Laughter she’d soon be sharing with whatever CFO she’d swiped right for on Tinder.
He gritted his teeth and narrowed his eyes back down to the screen once more, cracking every knuckle on his hands before he clicked the mouse for the final time.
Yes
——
For the millionth time that evening, Stella found herself entranced by the New York skyline twinkling at her across the Hudson River, appearing so close to the dinner table she almost felt like she could reach out and touch it. The closest she’d get to touching any twinkling lights, however, would be the ones hanging overhead, hundreds of white bulbs strewn across the ceiling like Christmas lights. The restaurant was one of the most popular in Jersey City, buzzing with residents and tourists alive, talking, laughing and conversation abuzz.
Including at her table.
“You’d better move quick, bud,” Ivy said, catching Stella’s attention from across the circular dinner table. “This one’s got a billionaire after her. Billion. With a B.”
Stella’s shoulders sank in a weary sigh as she looked to her left, where her date, Paul, sat next to her. She'd always found his name so fitting because with his blonde curls, blue eyes, and chiseled features, he reminded her a lot of Paul Walker. Right then, she realized he also reminded her a lot of curly-headed Troy, which sent an uneasy feeling racing through her.
“Don’t listen to Ivy,” she reassured him, reaching out and placing her hand onto the sleeve of his white button-down shirt. “She’s obsessed with that man’s money, but he’s only a client. And I’m a complete professional.”
Ivy’s boyfriend, a tall chocolate man wearing a weathered blue button-down that had seen better days, gave Ivy the side-eye from the seat next to her as she carried on about some other man’s money. Ivy, in a royal blue bandage dress, pretended not to notice, sipping innocently on her cocktail.
“He’s one of the busiest men alive,” Ivy continued. “His phone never stops ringing off the hook with important calls from his important billionaire friends and acquaintances, but every week, like clockwork, that phone gets shut off for Stella. Billionaires never shut their phones off, okay? Just saying, Paul, you better know what a gem you have on your hands before it’s too late.”
Stella tilted her head and widened her eyes at Ivy. One thing she’d learned about Ivy since she’d begun working at the spa was that she had absolutely no filter.
“Oh, I know a true gem when I see one, believe me,” Paul said, his sweet voice drawing Stella’s eyes back to his.
She gave him a whispered thanks but went stiff when he caressed her shoulder. She gave him a tight smile before cutting another look at Ivy.
“Don’t you look at me like that,” Ivy said playfully. “We gotta let these men know they’ve got competition. It’s the only way to keep them in line. And you have some nerve to judge me about my admiration for Mr. Devereux and his pockets. As if Troy wasn’t damn near a billionaire himself.”

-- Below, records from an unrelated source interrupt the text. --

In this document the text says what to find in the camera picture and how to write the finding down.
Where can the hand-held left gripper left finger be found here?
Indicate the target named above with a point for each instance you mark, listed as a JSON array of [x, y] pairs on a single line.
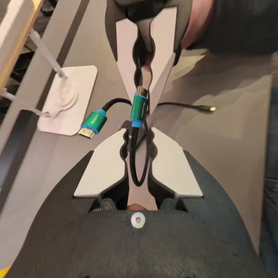
[[102, 169]]

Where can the person's blue jeans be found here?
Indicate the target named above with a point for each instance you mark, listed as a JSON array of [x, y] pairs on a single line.
[[270, 173]]

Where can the black and silver usb hub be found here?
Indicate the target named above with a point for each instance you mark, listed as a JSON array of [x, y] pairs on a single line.
[[205, 108]]

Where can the yellow plastic bin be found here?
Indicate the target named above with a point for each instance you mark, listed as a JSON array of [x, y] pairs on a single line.
[[4, 272]]

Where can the person's right forearm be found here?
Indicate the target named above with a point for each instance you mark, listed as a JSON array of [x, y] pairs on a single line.
[[239, 26]]

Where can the white wooden laptop stand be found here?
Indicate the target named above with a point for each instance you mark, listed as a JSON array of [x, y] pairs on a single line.
[[65, 108]]

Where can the person's right hand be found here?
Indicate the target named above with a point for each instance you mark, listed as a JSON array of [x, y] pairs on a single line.
[[199, 21]]

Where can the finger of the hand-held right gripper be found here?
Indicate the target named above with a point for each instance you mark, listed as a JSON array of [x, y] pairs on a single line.
[[124, 43], [165, 43]]

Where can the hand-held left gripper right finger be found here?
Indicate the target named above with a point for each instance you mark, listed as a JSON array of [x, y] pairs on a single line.
[[176, 173]]

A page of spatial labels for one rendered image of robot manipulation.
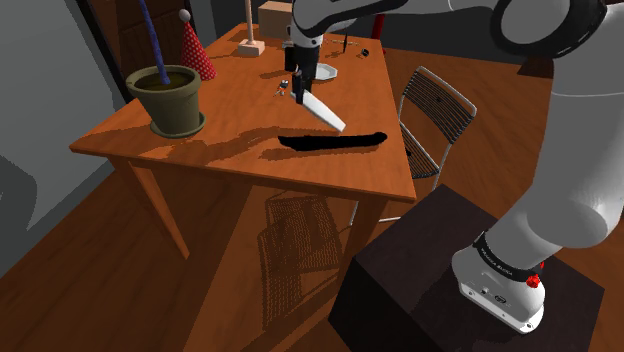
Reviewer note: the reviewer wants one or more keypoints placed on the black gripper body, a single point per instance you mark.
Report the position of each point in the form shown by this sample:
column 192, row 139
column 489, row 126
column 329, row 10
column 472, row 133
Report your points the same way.
column 302, row 58

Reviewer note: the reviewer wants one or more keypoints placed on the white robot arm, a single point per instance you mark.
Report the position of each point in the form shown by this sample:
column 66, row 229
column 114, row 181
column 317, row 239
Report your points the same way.
column 570, row 161

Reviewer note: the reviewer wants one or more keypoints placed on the white plate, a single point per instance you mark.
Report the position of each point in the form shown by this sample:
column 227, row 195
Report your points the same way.
column 327, row 72

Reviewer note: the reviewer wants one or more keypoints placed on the black pen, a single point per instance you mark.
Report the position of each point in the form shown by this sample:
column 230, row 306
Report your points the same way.
column 344, row 43

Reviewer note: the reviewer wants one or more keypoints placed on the tan cardboard box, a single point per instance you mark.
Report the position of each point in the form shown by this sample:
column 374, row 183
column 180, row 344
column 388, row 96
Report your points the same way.
column 274, row 19

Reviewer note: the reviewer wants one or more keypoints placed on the pale wooden pole stand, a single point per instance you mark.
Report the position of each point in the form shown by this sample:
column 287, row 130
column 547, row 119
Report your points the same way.
column 250, row 34

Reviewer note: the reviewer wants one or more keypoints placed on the white blade kitchen knife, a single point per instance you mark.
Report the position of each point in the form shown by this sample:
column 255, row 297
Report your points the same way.
column 322, row 112

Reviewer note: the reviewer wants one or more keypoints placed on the small black round object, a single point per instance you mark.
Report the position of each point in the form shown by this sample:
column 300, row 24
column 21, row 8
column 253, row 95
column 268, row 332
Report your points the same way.
column 364, row 51

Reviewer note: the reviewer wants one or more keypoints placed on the wooden table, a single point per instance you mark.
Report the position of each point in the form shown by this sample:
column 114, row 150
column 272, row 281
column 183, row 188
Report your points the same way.
column 234, row 112

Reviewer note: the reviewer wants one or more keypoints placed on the red dotted party hat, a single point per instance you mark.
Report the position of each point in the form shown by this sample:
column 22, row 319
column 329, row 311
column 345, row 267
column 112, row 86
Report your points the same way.
column 195, row 51

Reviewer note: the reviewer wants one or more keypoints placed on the olive green flower pot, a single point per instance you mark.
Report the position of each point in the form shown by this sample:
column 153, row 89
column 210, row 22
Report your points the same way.
column 170, row 105

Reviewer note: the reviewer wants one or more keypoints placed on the metal slatted folding chair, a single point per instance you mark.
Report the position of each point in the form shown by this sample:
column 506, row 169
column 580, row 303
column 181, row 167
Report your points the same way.
column 438, row 105

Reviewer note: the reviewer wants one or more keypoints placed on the blue plant stem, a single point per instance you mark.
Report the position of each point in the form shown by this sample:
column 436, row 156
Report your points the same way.
column 155, row 44

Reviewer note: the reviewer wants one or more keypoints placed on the dark robot stand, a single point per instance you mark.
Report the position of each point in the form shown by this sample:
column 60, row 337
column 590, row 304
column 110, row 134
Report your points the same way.
column 404, row 273

Stella clenched her teeth, making a mental note to kill Ivy during their next shift. She had half a mind to correct Ivy and tell her that Troy had been nowhere near the multi-millionaire a cursory Google search had always happily told the world he was. That his love for gambling had actually ensured he’d died deep in a debilitating debt he’d never told her about. Mountains of breathtaking debt that would soon promise to take over not just her life, but Rocco’s too. Debt that had swallowed up every dime he’d left behind in life insurance, trusts, and bonds like it was nothing, with plenty more insolvency to spare once every dime had run dry.

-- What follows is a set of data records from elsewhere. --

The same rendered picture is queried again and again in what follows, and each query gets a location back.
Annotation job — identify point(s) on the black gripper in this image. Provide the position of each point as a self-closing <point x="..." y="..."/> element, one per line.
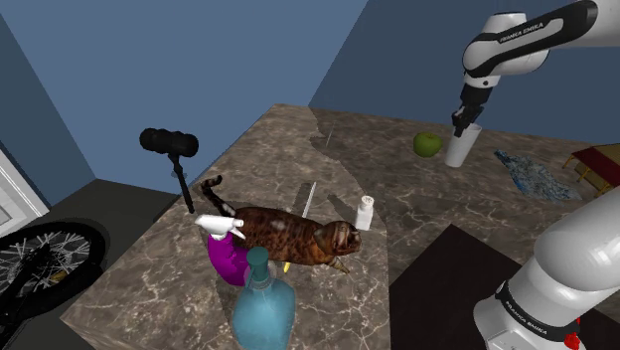
<point x="473" y="99"/>

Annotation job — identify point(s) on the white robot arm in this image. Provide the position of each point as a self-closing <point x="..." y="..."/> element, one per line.
<point x="576" y="257"/>

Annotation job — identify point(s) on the white paper cup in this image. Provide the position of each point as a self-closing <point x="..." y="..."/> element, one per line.
<point x="457" y="150"/>

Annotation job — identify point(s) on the green apple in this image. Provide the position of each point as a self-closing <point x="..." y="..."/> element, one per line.
<point x="427" y="145"/>

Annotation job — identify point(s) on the blue patterned cloth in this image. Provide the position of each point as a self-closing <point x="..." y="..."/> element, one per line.
<point x="535" y="177"/>

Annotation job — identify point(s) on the thin grey stick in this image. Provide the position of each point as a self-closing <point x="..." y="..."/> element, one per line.
<point x="330" y="135"/>

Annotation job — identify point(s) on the white salt shaker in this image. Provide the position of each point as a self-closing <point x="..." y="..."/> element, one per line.
<point x="364" y="215"/>

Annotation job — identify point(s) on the thin white stick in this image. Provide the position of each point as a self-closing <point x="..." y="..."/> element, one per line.
<point x="308" y="201"/>

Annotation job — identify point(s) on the brown tabby cat figure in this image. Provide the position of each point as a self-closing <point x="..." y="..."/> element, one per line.
<point x="286" y="237"/>

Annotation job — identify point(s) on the small yellow object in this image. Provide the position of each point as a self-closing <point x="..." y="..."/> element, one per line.
<point x="286" y="266"/>

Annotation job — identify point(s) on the magenta spray bottle white nozzle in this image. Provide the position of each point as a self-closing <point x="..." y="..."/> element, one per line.
<point x="225" y="259"/>

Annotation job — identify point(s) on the teal glass bottle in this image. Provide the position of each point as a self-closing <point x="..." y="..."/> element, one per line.
<point x="264" y="310"/>

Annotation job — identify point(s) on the black mallet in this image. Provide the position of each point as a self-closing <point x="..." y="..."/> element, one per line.
<point x="169" y="142"/>

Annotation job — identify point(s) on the black bicycle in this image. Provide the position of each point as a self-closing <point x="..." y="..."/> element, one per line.
<point x="48" y="264"/>

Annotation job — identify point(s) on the white door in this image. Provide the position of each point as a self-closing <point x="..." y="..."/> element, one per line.
<point x="14" y="194"/>

“Troy?” Paul asked, pulling Stella from her thoughts.
“Stella’s late-husband,” DJ chimed in from where she and her date sat alongside Ivy. “He’s dead.”
“Well, this is going fantastically.” Stella slapped her hands against her thighs. “I was planning to save the widow talk for at least the second or third date but, apparently I’m surrounded by a couple of incredibly rude, loud-mouthed friends that are happy to do that for me.”
Silence fell as Stella and DJ shared a look. The kind of look Stella noticed they’d been sharing a lot more often those days.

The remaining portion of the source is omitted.